Copy out each line of the material below that holds the string "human".
•••••
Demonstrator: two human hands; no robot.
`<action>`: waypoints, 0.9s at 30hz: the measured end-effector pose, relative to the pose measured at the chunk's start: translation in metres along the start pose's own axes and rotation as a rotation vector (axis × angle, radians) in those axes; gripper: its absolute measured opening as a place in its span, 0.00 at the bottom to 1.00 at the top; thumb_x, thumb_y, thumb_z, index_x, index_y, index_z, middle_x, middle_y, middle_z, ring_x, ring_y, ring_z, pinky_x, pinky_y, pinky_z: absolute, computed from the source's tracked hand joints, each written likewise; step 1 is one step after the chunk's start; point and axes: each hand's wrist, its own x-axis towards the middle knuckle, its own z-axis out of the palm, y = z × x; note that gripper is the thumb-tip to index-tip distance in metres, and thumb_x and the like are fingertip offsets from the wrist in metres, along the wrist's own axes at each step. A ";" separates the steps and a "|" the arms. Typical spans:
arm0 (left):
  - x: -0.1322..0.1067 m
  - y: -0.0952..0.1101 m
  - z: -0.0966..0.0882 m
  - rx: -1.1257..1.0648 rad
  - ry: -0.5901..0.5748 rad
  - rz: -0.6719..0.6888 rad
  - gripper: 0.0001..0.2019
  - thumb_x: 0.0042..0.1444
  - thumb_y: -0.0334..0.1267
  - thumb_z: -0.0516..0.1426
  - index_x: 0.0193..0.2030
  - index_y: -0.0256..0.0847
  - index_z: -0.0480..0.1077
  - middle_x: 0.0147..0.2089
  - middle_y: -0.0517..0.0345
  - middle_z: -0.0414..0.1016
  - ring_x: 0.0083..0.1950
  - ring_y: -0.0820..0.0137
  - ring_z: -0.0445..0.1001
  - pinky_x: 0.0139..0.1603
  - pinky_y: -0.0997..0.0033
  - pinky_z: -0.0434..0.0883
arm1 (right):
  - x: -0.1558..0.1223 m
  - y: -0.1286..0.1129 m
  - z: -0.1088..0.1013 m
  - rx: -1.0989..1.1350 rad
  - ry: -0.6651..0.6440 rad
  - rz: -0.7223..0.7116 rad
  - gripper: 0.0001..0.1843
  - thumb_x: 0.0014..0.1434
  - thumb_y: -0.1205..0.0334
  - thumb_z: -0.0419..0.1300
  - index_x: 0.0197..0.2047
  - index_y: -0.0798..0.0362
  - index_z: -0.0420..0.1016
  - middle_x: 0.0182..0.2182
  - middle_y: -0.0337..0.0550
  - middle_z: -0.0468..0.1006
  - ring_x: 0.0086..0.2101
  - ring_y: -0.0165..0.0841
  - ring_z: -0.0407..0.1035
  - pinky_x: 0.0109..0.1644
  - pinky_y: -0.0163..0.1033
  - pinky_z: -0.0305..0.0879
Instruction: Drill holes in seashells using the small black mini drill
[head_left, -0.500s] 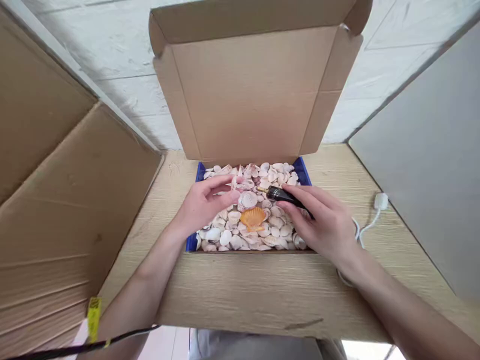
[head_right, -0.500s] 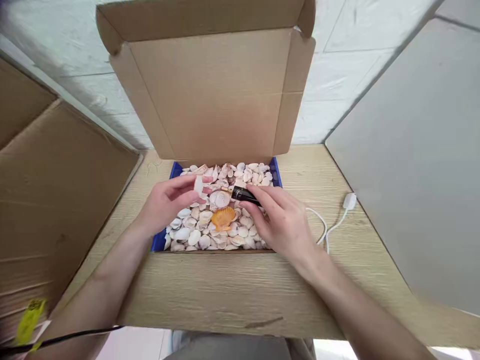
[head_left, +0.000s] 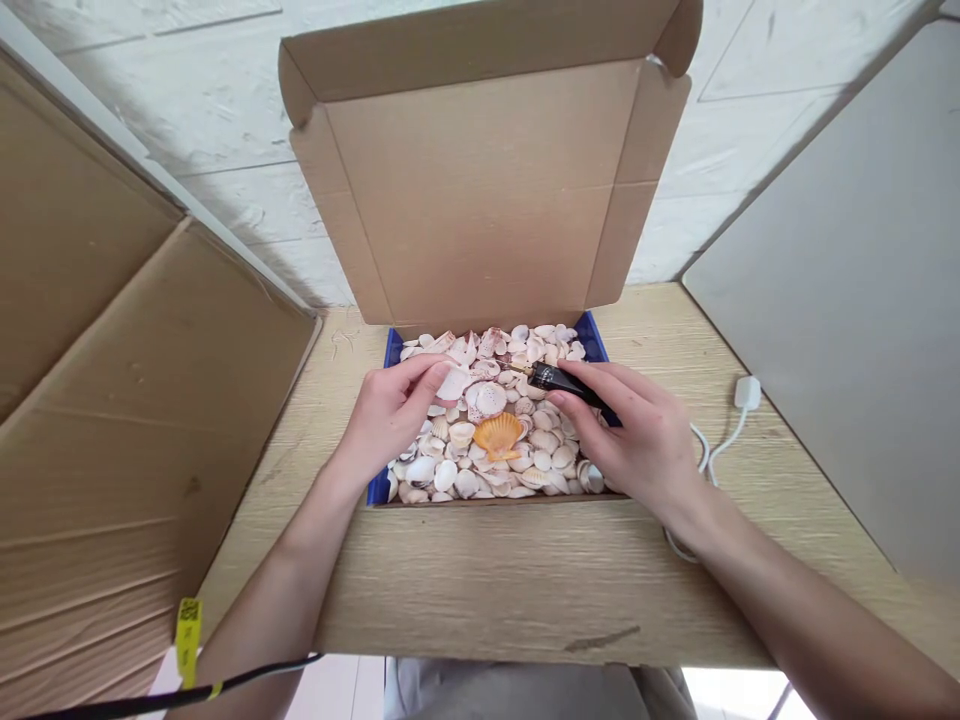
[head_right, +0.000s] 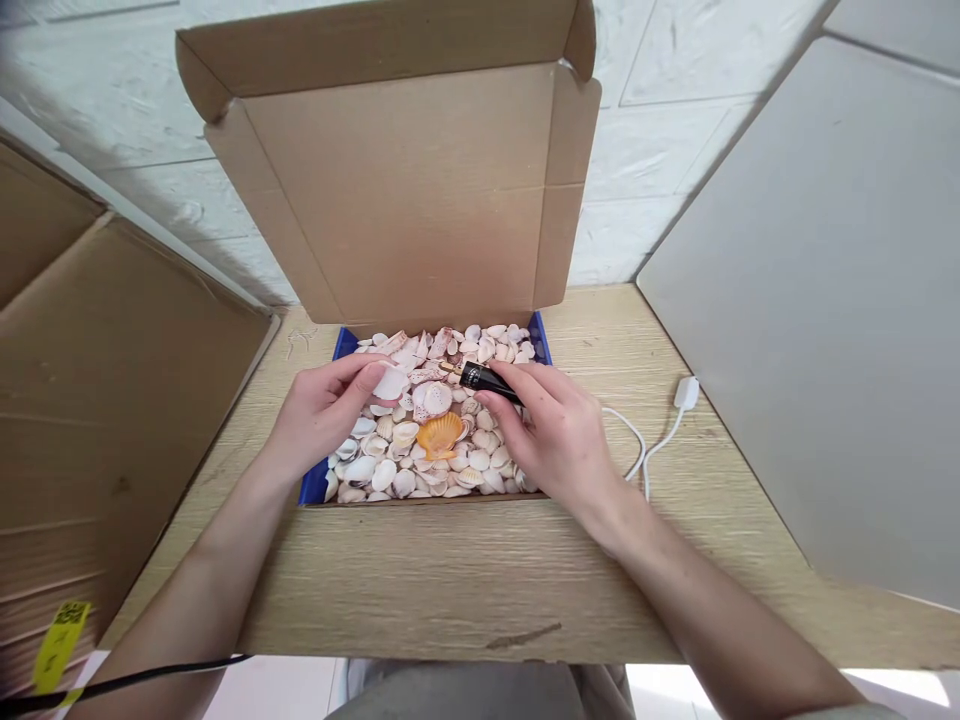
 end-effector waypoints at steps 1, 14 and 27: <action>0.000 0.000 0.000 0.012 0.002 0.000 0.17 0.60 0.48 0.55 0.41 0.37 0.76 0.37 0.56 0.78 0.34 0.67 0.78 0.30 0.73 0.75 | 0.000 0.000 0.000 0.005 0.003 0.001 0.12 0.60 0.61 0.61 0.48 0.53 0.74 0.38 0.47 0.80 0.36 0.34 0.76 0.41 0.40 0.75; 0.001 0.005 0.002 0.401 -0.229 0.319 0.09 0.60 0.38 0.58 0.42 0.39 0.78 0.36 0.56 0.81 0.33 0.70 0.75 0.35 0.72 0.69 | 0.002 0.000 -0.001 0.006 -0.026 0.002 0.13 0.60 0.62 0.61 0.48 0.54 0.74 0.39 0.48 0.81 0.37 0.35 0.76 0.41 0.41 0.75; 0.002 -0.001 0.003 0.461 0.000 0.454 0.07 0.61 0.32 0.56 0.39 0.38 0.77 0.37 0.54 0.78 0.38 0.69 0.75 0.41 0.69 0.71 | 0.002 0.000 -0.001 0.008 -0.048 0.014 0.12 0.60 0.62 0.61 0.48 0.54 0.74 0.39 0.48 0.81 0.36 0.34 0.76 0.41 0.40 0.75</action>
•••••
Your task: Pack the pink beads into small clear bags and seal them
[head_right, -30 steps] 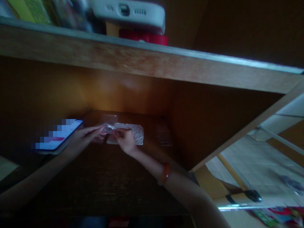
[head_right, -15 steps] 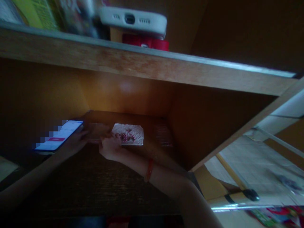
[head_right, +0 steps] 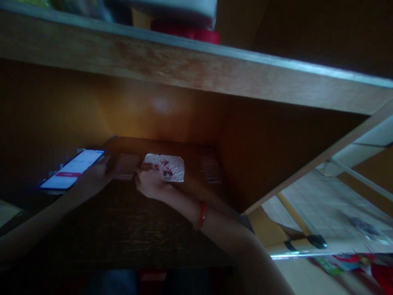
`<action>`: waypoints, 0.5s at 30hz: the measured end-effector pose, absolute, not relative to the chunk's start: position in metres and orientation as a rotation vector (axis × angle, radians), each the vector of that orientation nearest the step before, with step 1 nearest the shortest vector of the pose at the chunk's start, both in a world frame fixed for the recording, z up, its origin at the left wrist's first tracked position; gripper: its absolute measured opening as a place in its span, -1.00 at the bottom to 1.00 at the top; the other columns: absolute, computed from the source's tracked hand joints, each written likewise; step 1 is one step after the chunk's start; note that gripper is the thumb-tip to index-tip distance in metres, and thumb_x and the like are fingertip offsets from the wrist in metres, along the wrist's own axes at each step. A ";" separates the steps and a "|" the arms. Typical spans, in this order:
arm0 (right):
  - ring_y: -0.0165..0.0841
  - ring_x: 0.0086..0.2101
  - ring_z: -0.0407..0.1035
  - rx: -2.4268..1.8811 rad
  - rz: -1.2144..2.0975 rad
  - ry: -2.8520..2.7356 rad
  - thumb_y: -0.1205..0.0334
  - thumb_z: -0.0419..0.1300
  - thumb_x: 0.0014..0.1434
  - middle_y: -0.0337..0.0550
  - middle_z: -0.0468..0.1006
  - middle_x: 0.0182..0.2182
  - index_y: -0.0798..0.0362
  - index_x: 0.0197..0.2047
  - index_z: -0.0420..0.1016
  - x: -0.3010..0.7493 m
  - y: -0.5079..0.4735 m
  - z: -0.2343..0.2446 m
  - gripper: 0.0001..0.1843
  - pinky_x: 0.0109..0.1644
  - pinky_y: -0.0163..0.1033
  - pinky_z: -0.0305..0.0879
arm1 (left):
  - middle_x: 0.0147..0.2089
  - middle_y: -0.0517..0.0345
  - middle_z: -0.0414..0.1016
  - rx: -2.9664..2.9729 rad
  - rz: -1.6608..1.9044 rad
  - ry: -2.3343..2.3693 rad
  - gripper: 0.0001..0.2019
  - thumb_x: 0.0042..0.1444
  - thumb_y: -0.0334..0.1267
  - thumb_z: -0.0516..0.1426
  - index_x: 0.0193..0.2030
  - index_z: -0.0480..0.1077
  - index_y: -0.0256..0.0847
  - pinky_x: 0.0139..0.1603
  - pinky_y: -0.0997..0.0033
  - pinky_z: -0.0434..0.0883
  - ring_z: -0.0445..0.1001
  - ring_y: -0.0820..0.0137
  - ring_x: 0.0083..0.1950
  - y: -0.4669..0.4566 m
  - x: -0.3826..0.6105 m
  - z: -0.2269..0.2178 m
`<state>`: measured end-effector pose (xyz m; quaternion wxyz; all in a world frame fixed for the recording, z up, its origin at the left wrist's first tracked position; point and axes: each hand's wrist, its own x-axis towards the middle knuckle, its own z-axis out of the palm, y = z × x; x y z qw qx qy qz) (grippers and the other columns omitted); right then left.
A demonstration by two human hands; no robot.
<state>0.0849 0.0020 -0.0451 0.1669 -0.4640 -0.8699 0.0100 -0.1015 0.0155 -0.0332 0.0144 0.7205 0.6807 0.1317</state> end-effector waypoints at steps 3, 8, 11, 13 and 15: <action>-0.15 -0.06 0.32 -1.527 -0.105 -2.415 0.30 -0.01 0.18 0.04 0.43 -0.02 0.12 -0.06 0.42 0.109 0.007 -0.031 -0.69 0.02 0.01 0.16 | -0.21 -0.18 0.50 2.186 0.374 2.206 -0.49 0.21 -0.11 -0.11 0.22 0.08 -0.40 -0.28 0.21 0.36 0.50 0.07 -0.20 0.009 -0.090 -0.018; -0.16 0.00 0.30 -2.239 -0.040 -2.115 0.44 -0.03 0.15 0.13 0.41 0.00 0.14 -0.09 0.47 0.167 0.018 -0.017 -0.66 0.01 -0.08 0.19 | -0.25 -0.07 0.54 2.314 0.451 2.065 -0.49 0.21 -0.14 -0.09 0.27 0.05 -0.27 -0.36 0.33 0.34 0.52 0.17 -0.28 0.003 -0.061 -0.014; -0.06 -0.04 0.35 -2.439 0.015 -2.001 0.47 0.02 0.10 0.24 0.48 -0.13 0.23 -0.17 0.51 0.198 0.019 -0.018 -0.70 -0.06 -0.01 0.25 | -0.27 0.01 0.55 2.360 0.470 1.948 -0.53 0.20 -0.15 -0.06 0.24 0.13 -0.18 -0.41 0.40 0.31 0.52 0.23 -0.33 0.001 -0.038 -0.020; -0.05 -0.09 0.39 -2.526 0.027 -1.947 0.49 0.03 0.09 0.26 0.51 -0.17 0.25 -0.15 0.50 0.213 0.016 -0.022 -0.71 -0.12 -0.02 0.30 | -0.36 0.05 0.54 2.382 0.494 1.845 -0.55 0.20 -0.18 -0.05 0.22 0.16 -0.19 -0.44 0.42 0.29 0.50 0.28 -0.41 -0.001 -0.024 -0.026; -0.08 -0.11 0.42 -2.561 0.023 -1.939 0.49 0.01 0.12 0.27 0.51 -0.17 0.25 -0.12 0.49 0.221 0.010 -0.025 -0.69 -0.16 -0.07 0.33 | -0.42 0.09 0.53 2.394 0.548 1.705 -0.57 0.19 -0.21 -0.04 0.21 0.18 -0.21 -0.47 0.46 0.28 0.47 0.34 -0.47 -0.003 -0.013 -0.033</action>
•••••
[Result]
Demonstrator: two human hands; no robot.
A demonstration by two human hands; no robot.

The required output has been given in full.